Ce moyen c’est, on l’a lu plus haut, de laisser faire une offensive formidable de l’ennemi et de faire aussitôt une contre-offensive plus formidable encore. Et le stratège de la Guerre sociale, termine ainsi :

« Pour apercevoir des vérités aussi aveuglantes, il n’y a vraiment pas besoin de sortir de l’École de guerre. »

Enfin pour terminer nos extraits qui viennent à point pour nous fournir des arguments sur le mot Offensive et aussi pour contredire avec raison l’orthodoxie de l’état-major dans sa méthode d’offensive, citons :

« Par leur attaque foudroyante et axphyxiante ils ont crevé nos premières lignes au nord d’Ypres, mais des renforts sont accourus en toute hâte et un barrage solide, infranchissable, semble établi aujourd’hui.

« Avec les armes terribles dont on dispose, l’offensive contre un adversaire qu’on ne peut tourner et qu’on est obligé d’aborder de front a toujours échoué depuis le début de la guerre. Un homme abrité dans sa tranchée en vaut dix s’il ne perd pas la tête. »

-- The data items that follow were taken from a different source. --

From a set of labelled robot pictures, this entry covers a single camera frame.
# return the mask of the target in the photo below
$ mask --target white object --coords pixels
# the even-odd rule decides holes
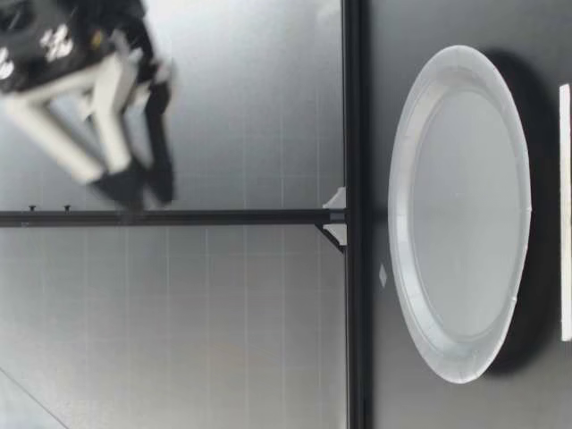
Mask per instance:
[[[387,284],[387,271],[385,270],[384,264],[379,268],[379,281],[382,284],[382,288],[385,289],[385,285]]]
[[[16,68],[9,55],[8,49],[0,47],[0,80],[8,79]]]
[[[442,50],[409,93],[391,161],[391,261],[409,332],[443,379],[468,383],[501,350],[531,220],[528,151],[494,65]]]
[[[101,63],[59,80],[5,98],[6,112],[76,181],[89,184],[106,172],[125,170],[132,159],[122,126],[137,68],[125,56],[109,55]],[[85,93],[89,93],[88,105]],[[84,114],[93,114],[101,136],[105,164],[87,153],[47,105],[54,98],[77,94]]]
[[[344,209],[346,208],[346,189],[338,188],[336,194],[324,204],[324,208]],[[340,243],[340,246],[348,246],[348,225],[345,223],[335,223],[331,225],[324,225],[324,229],[331,233],[331,235]]]
[[[560,87],[560,283],[562,340],[572,341],[572,174],[570,171],[570,86]]]
[[[46,61],[52,63],[72,53],[73,41],[69,36],[70,31],[63,24],[56,31],[49,29],[44,33],[39,44],[46,50]]]

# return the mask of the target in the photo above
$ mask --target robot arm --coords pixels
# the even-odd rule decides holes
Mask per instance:
[[[164,67],[153,57],[143,9],[137,6],[140,2],[131,0],[0,2],[0,17],[12,16],[13,28],[26,21],[18,18],[25,13],[33,13],[36,20],[30,30],[0,30],[0,88],[6,112],[76,181],[130,209],[142,208],[145,188],[163,204],[173,199],[163,126],[169,82],[161,77]],[[49,108],[51,100],[70,94],[77,96],[84,118],[96,131],[101,159]],[[141,98],[146,100],[154,157],[149,167],[134,154],[123,124],[126,109]]]

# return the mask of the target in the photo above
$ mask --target tiled floor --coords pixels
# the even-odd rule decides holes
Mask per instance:
[[[177,67],[173,208],[327,201],[339,2],[148,3]],[[110,208],[0,121],[0,210]],[[71,429],[344,427],[343,270],[313,227],[0,231],[0,366]]]

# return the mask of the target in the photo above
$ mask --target paper plate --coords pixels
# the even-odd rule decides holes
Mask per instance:
[[[409,93],[391,160],[391,260],[409,332],[443,379],[491,365],[517,303],[531,221],[525,133],[495,66],[442,50]]]

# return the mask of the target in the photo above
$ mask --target black metal bar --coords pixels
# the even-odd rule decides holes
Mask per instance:
[[[155,212],[0,212],[0,228],[114,226],[316,225],[344,223],[344,210],[219,210]]]
[[[367,306],[366,161],[363,130],[363,1],[342,0],[345,177],[348,201],[346,250],[346,318],[348,428],[372,425],[370,364],[371,317]]]

C’est donc, par la logique du raisonnement qu’on arrive à conclure que l’offensive est une méthode n’ayant d’attrait que pour des chefs pour lesquels le sang, la vie des hommes ne compte pas.

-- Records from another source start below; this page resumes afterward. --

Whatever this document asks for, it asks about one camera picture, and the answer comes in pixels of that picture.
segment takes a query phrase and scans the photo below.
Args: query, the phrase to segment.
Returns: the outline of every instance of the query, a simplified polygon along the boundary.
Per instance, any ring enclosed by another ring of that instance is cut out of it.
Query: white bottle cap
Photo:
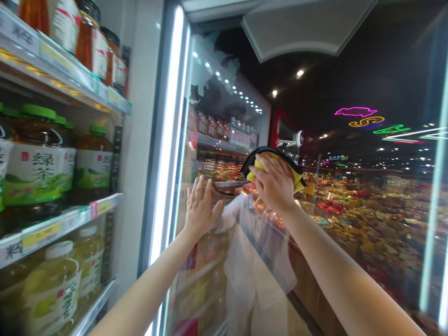
[[[80,238],[88,237],[88,236],[94,235],[95,233],[97,233],[97,231],[98,231],[98,228],[96,225],[87,226],[87,227],[79,230],[78,236]]]
[[[71,250],[73,250],[73,242],[71,240],[54,244],[45,251],[45,259],[59,258],[71,252]]]

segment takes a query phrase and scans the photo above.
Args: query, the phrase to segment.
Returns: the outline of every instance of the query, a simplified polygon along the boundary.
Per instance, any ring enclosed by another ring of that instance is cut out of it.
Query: plastic bottle
[[[78,139],[73,198],[76,204],[88,204],[110,195],[109,177],[112,143],[106,129],[90,125],[90,134]]]
[[[24,119],[15,128],[5,192],[4,217],[11,230],[42,222],[61,214],[65,143],[54,126],[56,112],[41,106],[22,107]]]
[[[64,155],[63,172],[61,177],[62,202],[69,203],[69,191],[73,186],[73,174],[75,172],[76,149],[72,134],[66,129],[67,119],[56,116],[55,125],[58,126],[58,132],[64,137],[66,144],[66,153]]]
[[[26,278],[23,299],[28,335],[49,336],[72,325],[77,309],[82,259],[70,240],[45,251],[45,261]]]
[[[98,235],[97,226],[88,226],[78,231],[75,249],[84,260],[78,304],[80,307],[88,307],[101,292],[100,278],[104,240]]]

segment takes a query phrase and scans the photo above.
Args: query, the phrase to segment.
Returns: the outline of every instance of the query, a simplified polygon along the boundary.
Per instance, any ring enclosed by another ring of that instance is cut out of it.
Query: green bottle cap
[[[56,118],[55,111],[38,105],[25,104],[22,106],[22,111],[31,117],[44,117],[53,120]]]
[[[61,116],[56,116],[55,124],[65,126],[66,123],[67,123],[67,119],[66,118],[61,117]]]
[[[106,129],[101,126],[90,125],[89,131],[90,131],[90,133],[95,132],[95,133],[101,133],[101,134],[106,135]]]
[[[13,109],[12,107],[5,106],[3,108],[3,115],[11,118],[20,118],[20,111]]]

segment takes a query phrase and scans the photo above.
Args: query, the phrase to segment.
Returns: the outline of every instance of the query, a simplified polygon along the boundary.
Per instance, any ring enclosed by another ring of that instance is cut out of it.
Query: store shelf
[[[214,182],[213,185],[216,188],[227,188],[227,187],[239,187],[245,184],[251,183],[250,181],[224,181],[224,182]]]
[[[208,135],[198,133],[197,137],[198,150],[205,150],[218,154],[227,154],[235,156],[248,156],[252,149],[235,145],[227,141],[214,139]]]
[[[84,336],[86,331],[89,329],[90,325],[95,321],[98,313],[104,307],[107,300],[111,297],[113,286],[115,280],[111,280],[104,290],[101,292],[100,296],[93,303],[89,311],[83,316],[76,327],[73,329],[70,336]]]
[[[69,208],[58,217],[0,239],[0,269],[108,212],[119,204],[122,196],[117,193],[88,206]]]
[[[217,259],[210,263],[208,263],[206,266],[202,267],[199,271],[194,273],[192,276],[184,279],[182,283],[179,284],[179,286],[176,289],[176,293],[181,293],[186,288],[190,287],[193,283],[195,283],[198,279],[206,275],[208,272],[210,272],[216,265],[223,262],[224,259]]]
[[[131,104],[102,84],[72,54],[0,7],[0,77],[71,105],[131,114]]]

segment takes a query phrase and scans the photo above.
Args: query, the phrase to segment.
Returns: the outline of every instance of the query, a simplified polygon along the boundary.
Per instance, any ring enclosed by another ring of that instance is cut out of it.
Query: hand
[[[282,158],[277,160],[269,153],[265,156],[256,154],[255,157],[266,171],[265,173],[254,166],[249,166],[255,175],[258,194],[268,207],[282,216],[282,213],[295,206],[291,168]]]
[[[196,241],[211,230],[213,222],[223,211],[223,201],[218,201],[211,210],[212,180],[207,181],[203,192],[204,176],[195,179],[193,188],[187,189],[187,216],[184,230],[192,233]]]

Ni Turenne, ni Vauban, ni Catinat et combien d’autres illustres capitaines, n’eussent, à leur époque été aussi prodigues du sang des autres, eussent-ils risqué de ne pas être victorieux au nom de la France et de son roi. Louis XIV, d’ailleurs, à son lit de mort, donnait à son successeur ce sage conseil : « Mon fils, ne m’imitez pas, j’ai trop aimé la guerre ! »

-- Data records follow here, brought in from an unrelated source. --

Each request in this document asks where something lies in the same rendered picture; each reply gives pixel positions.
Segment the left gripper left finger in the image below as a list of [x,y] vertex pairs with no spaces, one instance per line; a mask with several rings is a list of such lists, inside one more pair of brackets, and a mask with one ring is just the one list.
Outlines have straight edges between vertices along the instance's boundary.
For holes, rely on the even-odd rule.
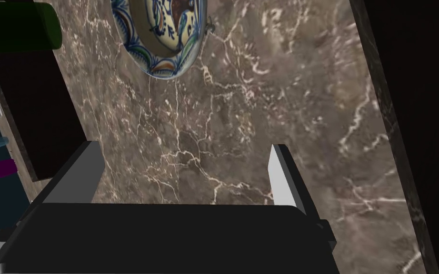
[[32,203],[90,203],[104,170],[99,142],[85,141]]

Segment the blue patterned ceramic bowl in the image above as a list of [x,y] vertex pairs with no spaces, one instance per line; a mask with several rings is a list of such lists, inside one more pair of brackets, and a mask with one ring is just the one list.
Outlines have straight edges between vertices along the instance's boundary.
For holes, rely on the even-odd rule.
[[154,78],[174,79],[196,60],[206,29],[208,0],[110,0],[126,52]]

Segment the dark green cylinder bottle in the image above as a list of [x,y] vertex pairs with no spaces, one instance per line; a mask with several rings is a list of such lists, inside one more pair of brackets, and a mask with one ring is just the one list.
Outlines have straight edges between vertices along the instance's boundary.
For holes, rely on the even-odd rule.
[[55,9],[33,0],[0,0],[0,53],[57,50],[62,46]]

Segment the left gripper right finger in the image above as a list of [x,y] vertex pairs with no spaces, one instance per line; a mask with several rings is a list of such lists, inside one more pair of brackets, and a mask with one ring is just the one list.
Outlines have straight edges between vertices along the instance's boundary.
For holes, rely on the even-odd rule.
[[271,146],[268,175],[275,205],[294,206],[313,220],[320,220],[297,165],[285,144]]

Pourtant, ce sont les hommes qui se prétendent partisans de la Monarchie absolue qui chantent le plus haut la gloire des armes et proclament les bienfaits de la guerre. Ils affichent des convictions religieuses, en oubliant ou en ignorant les immortelles pensées d’horreur et de répulsion exprimées contre la guerre par les grands esprits qui honorent la chaire et la littérature chrétiennes. Ce sont ces éléments, jeunes ou vieux, de la réaction monarchiste et cléricale qui ont le plus exalté la méthode qui nous valut désastres et hécatombes irréparables. C’est leur presse infâme ou monstrueusement inconsciente qui créa ou entretint dans l’opinion publique l’horrible mentalité guerrière approuvant, aimant la méthode sauvage de l’offensive, qui fit tant de morts. Écoutez-les, osant parler pour eux, s’écrier :

Sur nos tombeaux
Les blés pousseront plus beaux !

J.-L. Durandeau a publié dans le numéro spécial du Crapouillot d’août 1930, un article intitulé : « La Guerre à l’Arrière », où il écrit ceci :

« C’est en 1917 que la guerre, sur le front français, prit son visage le plus affreux : ce fut l’époque des mutineries (voir ce mot). Les uns attribuent ces révoltes à la propagande défaitiste, les autres au terrible découragement des soldats auxquels on avait promis la « percée » après l’échec sanglant de l’offensive du Chemin des Dames. Les mutineries durèrent de fin mai au 15 juin et touchèrent 115 unités dont 75 régiments d’infanterie, 23 bataillons de chasseurs, 12 régiments d’artillerie. »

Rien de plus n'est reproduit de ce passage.